What the black swan does is falsify a general statement. Here, the general statement is: “ISPs can never degrade service to an application, particularly a popular application such as Netflix, without losing customers.” Whether or not Comcast and other ISPs are right in the merits of their argument is irrelevant to the fact that the general statement is now proven false. ISPs can allow service to a popular application to degrade, publicly, for an extended length of time, without suffering customer loss.

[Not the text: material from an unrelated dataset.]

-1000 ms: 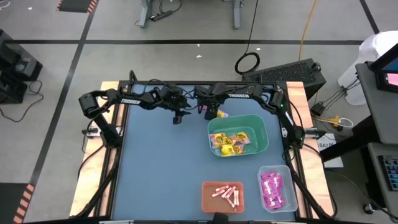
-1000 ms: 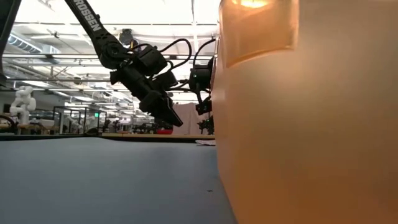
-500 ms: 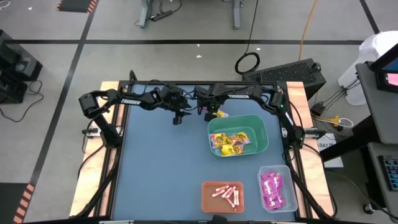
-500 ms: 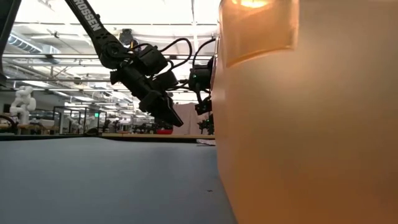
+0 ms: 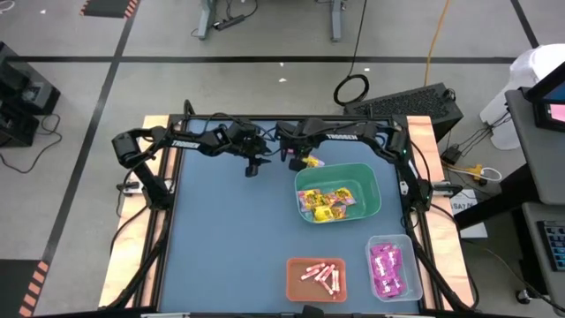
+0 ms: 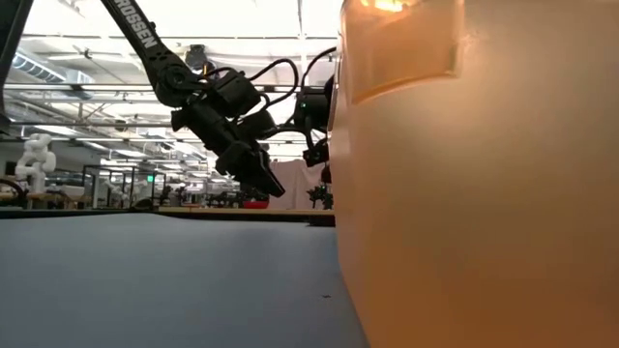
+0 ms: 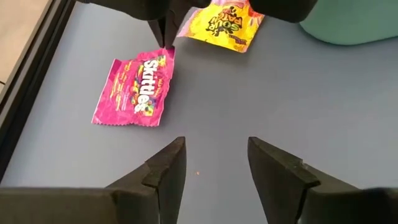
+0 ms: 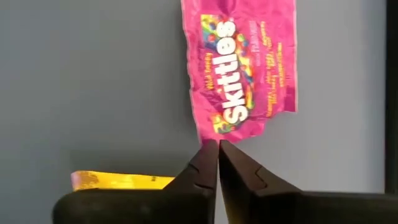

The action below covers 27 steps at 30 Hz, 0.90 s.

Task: Sort candy
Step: Put the purple candy pack into the transparent bin

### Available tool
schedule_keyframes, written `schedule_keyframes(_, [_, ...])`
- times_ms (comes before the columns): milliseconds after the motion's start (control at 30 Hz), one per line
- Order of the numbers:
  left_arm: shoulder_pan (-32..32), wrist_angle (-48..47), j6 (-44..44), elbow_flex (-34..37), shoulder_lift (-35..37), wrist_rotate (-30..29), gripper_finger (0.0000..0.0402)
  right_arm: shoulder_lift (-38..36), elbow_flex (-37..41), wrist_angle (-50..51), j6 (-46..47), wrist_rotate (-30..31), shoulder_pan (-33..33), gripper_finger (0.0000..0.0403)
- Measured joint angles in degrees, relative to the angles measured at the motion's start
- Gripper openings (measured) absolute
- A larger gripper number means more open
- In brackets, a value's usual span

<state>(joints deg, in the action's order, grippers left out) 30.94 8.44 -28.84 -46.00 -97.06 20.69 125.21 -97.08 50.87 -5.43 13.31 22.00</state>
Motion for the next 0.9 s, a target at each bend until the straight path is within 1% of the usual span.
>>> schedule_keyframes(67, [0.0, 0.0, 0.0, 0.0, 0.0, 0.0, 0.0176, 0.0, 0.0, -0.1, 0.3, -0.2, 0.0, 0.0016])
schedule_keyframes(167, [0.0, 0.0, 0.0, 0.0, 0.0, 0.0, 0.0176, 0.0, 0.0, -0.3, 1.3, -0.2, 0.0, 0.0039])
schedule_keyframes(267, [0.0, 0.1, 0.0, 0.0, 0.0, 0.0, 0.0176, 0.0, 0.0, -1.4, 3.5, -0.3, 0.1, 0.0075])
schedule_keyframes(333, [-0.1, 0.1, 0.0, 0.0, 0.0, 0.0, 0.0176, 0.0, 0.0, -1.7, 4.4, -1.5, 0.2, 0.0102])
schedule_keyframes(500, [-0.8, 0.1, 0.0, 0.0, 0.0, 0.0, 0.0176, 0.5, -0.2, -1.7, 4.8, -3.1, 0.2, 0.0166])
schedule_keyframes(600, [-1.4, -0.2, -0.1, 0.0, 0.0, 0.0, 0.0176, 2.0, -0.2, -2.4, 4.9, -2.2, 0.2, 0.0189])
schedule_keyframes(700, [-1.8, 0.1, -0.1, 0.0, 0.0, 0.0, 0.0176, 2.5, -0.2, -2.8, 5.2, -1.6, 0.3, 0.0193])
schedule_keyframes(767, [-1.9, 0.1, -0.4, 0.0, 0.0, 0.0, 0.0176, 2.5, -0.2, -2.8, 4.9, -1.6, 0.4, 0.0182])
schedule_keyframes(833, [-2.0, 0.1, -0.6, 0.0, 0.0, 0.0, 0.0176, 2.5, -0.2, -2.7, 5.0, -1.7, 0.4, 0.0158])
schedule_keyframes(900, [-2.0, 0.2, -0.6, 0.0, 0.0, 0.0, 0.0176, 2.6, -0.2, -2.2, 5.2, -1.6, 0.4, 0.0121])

Accordingly, a policy based on the proposition that ISPs can “never” engage in such behavior and therefore we don’t even need to worry about whether ISPs have market power – either through size or through use of their “termination monopoly” – is based on a demonstrably false premise. The fact that this has only occurred once (twice if one counts Comcast/BitTorrent) is irrelevant. The occurrence of the black swan (Comcast/Netflix) falsifies the general statement that all swans are white (that ISPs can never degrade service of popular applications without losing customers, rendering rules unnecessary).


In other words, you don’t get to make the black swan disappear by simply declaring it an “anecdote” or “one time event.” While the occurrence of the event doesn’t tell me the answer, it does tell me I need to actually address the issue rather than conclude it could never happen in the first place. Put another way, you cannot claim an event can never happen when it has actually happened.


So Where Did This Whole ‘Anecdotes Aren’t Data’ and ‘We Don’t Make Policy Based on Anecdotes’ Nonsense Come From?


When we talk about the difference between broader quantitative studies and “anecdotes,” we generally mean a bunch of different things. Usually it has to do with trying to establish a relationship between two things when I observe something that suggests a relationship (or have a theory that suggests a relationship) between things – particularly in a complex environment.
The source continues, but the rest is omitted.